## Given data

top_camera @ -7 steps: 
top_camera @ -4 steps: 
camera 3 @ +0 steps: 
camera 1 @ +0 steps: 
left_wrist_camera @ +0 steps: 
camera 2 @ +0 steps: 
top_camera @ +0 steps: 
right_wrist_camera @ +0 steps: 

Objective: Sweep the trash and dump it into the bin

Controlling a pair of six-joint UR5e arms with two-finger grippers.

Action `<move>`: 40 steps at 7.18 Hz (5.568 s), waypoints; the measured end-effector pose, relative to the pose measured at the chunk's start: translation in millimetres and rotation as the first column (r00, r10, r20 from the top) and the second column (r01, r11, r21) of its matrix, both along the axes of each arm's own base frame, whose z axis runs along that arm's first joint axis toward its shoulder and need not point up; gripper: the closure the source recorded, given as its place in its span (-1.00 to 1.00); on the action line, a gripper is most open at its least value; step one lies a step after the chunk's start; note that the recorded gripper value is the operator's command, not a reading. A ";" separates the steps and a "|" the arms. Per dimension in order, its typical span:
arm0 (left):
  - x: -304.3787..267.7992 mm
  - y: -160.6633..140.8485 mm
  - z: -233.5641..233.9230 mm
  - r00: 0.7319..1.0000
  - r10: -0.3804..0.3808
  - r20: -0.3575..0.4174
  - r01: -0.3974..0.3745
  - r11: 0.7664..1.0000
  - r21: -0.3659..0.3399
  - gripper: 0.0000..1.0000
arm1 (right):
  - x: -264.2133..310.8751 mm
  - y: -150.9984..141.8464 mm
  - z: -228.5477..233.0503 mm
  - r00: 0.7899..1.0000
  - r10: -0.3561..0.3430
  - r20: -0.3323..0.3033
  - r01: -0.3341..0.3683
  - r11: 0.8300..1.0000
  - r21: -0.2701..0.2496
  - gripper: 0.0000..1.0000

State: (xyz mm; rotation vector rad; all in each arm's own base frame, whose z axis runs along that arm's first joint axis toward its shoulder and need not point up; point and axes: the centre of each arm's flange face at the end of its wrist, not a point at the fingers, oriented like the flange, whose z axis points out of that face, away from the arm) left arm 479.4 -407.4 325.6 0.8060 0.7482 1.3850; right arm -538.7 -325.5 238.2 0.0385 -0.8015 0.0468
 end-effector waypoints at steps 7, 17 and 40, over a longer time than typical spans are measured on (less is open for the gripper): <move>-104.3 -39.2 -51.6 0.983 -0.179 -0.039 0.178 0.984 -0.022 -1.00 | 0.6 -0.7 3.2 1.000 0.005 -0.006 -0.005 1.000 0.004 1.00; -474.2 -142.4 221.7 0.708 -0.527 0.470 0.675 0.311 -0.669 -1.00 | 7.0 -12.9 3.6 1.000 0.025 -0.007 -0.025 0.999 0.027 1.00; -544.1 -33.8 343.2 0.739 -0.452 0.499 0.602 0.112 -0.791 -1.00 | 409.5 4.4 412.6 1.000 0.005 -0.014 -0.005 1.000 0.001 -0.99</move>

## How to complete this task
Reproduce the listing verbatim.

## Solution to this problem
top_camera @ -7 steps: 
top_camera @ -4 steps: 
camera 3 @ +0 steps: 
camera 1 @ +0 steps: 
left_wrist_camera @ +0 steps: 
camera 2 @ +0 steps: 
top_camera @ +0 steps: 
right_wrist_camera @ +0 steps: 

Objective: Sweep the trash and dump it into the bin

Controlling a pair of six-joint UR5e arms with two-finger grippers.

Action `<move>`: 40 steps at 7.18 Hz (5.568 s), waypoints; the measured end-effector pose, relative to the pose measured at the chunk's start: translation in millimetres and rotation as the first column (r00, r10, r20 from the top) and the second column (r01, r11, r21) of its matrix, both along the axes of each arm's own base frame, whose z axis runs along that arm's first joint axis toward its shoulder and need not point up; gripper: the closure the source recorded, given as its place in its span (-1.00 to 1.00); on the action line, a gripper is most open at its least value; step one lies a step after the chunk's start; note that the recorded gripper value is the operator's command, not a reading. A ";" separates the steps and a "|" the arms. Per dimension in order, its typical span:
arm0 (left):
  - x: -304.3787..267.7992 mm
  - y: -160.6633..140.8485 mm
  - z: -233.5641..233.9230 mm
  - r00: 0.7319..1.0000
  - r10: -0.3804..0.3808
  - r20: -0.3575..0.4174
  - r01: -0.3974..0.3745
  - r11: 0.7664..1.0000
  - r21: -0.3659..0.3399
  - gripper: 0.0000..1.0000
arm1 (right):
  - x: -264.2133..310.8751 mm
  - y: -150.9984..141.8464 mm
  - z: -228.5477..233.0503 mm
  - r00: 0.7899..1.0000
  - r10: -0.3561..0.3430
  - r20: -0.3323..0.3033
  - r01: -0.3341..0.3683
  - r11: 0.8300..1.0000
  - r21: -0.2701..0.2496
  - gripper: 0.0000..1.0000

State: (xyz mm; rotation vector rad; all in each arm's own base frame, whose z axis runs along that arm's first joint axis toward its shoulder and need not point up; point and axes: the centre of each arm's flange face at the end of its wrist, not a point at the fingers, oriented like the flange, whose z axis points out of that face, away from the arm) left arm 479.4 -407.4 325.6 0.8060 0.7482 1.3850; right arm -538.7 -325.5 238.2 0.0385 -0.8015 0.0468
 end-effector waypoints at steps 7, 17 and 40, over a longer time than typical spans are measured on (less is open for the gripper): <move>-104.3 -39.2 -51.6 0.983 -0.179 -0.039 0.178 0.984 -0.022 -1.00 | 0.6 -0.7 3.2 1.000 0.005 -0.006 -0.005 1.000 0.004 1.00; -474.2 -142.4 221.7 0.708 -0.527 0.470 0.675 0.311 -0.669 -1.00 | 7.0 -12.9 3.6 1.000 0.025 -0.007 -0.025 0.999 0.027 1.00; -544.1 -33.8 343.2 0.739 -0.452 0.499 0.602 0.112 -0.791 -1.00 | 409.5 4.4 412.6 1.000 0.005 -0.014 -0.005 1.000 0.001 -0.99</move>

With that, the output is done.